Segment Open

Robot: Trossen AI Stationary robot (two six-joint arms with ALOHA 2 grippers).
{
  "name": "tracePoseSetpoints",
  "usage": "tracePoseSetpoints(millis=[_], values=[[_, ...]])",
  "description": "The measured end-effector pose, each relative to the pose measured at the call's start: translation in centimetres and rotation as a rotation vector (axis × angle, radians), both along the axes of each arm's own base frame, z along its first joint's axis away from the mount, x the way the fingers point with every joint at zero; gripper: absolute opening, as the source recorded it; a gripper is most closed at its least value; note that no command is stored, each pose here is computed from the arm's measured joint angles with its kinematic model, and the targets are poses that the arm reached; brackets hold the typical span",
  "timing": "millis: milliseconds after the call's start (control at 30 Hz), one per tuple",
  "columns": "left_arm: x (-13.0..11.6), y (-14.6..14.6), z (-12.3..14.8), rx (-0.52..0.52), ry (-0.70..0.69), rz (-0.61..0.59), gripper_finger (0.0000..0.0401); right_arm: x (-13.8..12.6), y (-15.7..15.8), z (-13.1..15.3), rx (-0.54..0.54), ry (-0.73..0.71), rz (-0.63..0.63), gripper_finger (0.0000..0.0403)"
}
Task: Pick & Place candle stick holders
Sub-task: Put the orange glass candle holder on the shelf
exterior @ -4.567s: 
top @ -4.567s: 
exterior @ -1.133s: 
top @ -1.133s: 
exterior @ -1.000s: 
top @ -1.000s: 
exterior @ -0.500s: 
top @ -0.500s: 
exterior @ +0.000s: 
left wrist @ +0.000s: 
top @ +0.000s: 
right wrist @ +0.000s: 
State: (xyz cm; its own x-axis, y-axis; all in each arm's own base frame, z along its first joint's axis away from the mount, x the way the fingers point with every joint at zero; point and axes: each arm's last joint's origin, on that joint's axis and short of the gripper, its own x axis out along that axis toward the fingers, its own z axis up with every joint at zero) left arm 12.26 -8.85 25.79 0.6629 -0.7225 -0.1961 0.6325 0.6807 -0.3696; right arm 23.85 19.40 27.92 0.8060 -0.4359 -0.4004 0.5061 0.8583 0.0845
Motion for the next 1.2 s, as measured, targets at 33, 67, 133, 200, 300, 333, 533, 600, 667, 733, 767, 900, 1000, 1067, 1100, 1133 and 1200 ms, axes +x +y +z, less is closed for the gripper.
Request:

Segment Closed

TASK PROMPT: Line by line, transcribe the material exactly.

RESPONSE:
Robot: Trossen AI Stationary robot (two six-joint arms with ALOHA 2 grippers).
{
  "name": "tracePoseSetpoints",
  "usage": "tracePoseSetpoints(millis=[_], values=[[_, ...]])",
  "description": "The measured end-effector pose, each relative to the pose measured at the call's start: translation in centimetres and rotation as a rotation vector (axis × angle, radians), both along the axes of each arm's own base frame, z along its first joint's axis away from the mount, x the way the fingers point with every joint at zero; gripper: absolute opening, as the source recorded it; a gripper is most closed at its least value; note that no command is stored, each pose here is computed from the arm's measured joint angles with its kinematic model, and the targets are poses that the arm reached; brackets hold the typical span",
  "timing": "millis: milliseconds after the call's start (control at 30 Hz), one per tuple",
  "columns": "left_arm: x (-13.0..11.6), y (-14.6..14.6), z (-12.3..14.8), rx (-0.52..0.52), ry (-0.70..0.69), rz (-0.61..0.59), gripper_finger (0.0000..0.0401); right_arm: x (-13.8..12.6), y (-15.7..15.8), z (-13.1..15.3), rx (-0.54..0.54), ry (-0.73..0.71), rz (-0.63..0.63), gripper_finger (0.0000..0.0403)"
}
Task: Pick & Place candle stick holders
Sub-task: Put the orange glass candle holder on the shelf
exterior @ -4.567s: 
top @ -4.567s: 
exterior @ -1.133s: 
top @ -1.133s: 
exterior @ -1.000s: 
top @ -1.000s: 
exterior @ -0.500s: 
top @ -0.500s: 
exterior @ +0.000s: 
left wrist @ +0.000s: 
top @ +0.000s: 
right wrist @ +0.000s: 
State: (xyz cm; its own x-axis, y-axis; all in each arm's own base frame, z along its first joint's axis away from the mount, x the way the fingers point with every joint at zero; point and axes: each arm's last joint's origin, on that joint's axis and short of the gripper, its own x axis out along that axis toward the fingers, its own z axis up with every joint at zero) left arm 12.26 -8.85 25.79 0.6629 -0.7225 -0.1961 0.6325 0.6807 -0.3696; right arm 23.85 19.40 27.92 0.8060 -0.4359 -0.4004 0.5061 0.8583 0.0845
Motion for the next 1.2 s, as measured, targets at 33, 67, 133, 200, 300, 333, 533, 600, 667, 733, 767, 900, 1000, 1067, 1100, 1133 and 1200 ms, axes +x +y +z, less is closed for the gripper.
Request:

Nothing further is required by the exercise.